Perhaps Southern California Edison should stop paying dividends to shareholders, and instead use those funds to improve its poor transmission line infrastructure (“High electric bills catch Redondo by surprise,” ER Feb. 3, 2022).
Welcome to soulless corporate thievery (“High electric bills catch Redondo by surprise,” ER Feb. 3, 2022). To quote SCE from this article: “On an average SCE customer’s residential bill, as described by Gales, 46 cents of every dollar goes to generation sources, 37 cents to distribution (local utility poles), eight cents to high voltage bulk lines, which send energy to substations, five cents to wildfire precautions and four cents to “Public Purpose” programs.” Now look at your SCE bill and discover that the opposite is true. SCE charges 60 percent for delivery and 40 percent for generation. Do you know why? So they can rob power from rooftop solar producers. who are only compensated 2.7 cents/kWh for the excess power they produce.
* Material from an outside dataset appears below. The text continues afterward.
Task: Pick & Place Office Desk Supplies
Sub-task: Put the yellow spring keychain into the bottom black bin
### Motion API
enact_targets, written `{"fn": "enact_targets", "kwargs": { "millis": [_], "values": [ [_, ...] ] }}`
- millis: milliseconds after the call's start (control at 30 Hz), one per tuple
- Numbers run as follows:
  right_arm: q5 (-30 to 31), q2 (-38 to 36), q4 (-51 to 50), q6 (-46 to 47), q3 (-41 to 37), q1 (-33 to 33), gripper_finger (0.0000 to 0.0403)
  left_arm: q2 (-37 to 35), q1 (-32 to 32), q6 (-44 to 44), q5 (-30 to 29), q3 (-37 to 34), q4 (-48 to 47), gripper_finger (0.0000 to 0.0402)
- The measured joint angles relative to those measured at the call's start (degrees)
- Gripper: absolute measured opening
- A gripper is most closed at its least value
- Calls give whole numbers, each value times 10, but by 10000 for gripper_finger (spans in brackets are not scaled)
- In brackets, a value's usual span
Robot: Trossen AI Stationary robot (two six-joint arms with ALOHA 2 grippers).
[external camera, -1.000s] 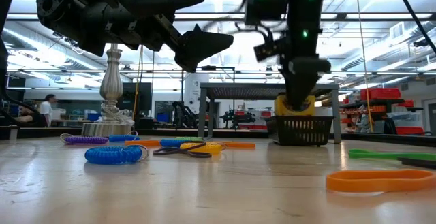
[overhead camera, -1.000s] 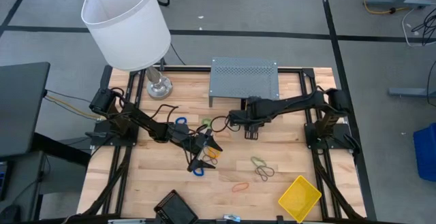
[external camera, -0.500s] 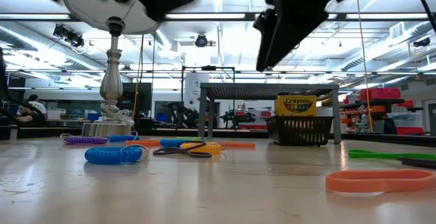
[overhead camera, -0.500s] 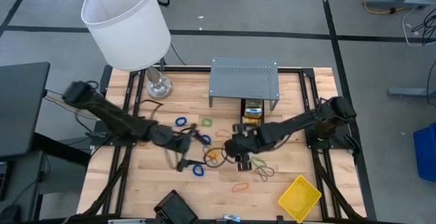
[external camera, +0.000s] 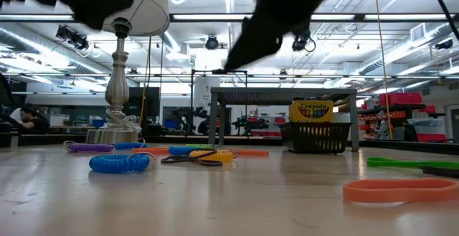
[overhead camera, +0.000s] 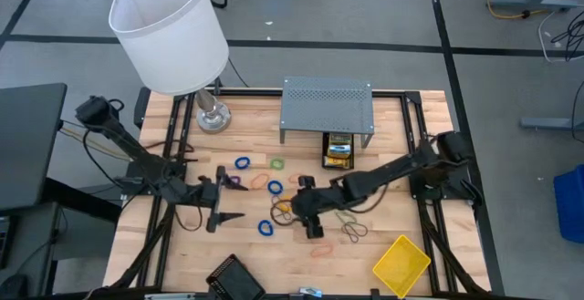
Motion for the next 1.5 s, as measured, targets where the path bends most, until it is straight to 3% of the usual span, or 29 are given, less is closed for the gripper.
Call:
{"fn": "enact_targets", "kwargs": {
  "millis": [100, 267, 600, 1033, 1167, 1367, 1500],
  "values": [
    [-16, 23, -17, -36, 3, -24, 208, 1, 1, -18, -7, -58, 97, 346],
    [-38, 59, -63, -104, 7, -49, 208, 1, 1, -32, -30, -112, 165, 346],
    [-26, 86, -31, -188, 17, -55, 208, 1, 1, -28, -54, -125, 168, 346],
    [-30, 157, -92, -232, 87, -59, 202, 1, 1, -29, -55, -125, 171, 346],
    [-23, 161, -92, -225, 88, -56, 160, 1, 1, -29, -56, -125, 171, 346],
    [5, 157, -122, -201, 88, -51, 19, 2, 1, -29, -56, -125, 167, 346],
    [19, 149, -157, -158, 88, -47, 10, 2, 1, -29, -56, -125, 168, 346]
  ]
}}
This year everyone received a notice that their SCE service would be automatically converted to a Time-Of-Use (TOU) rate plan unless you specifically said no. In the same email SCE claims to lower your cost for power if you convert to a TOU plan. Nothing could be further from the truth. SCE is claiming now that peak power demand is between 4 p.m. and 9 p.m. Really? We have been told all these years to reduce power on hot days between 11a.m. and 4 p.m. on weekdays!! All you need to do is look at the TOU rates and it is obvious that no matter what, you will pay a lot more for the same power.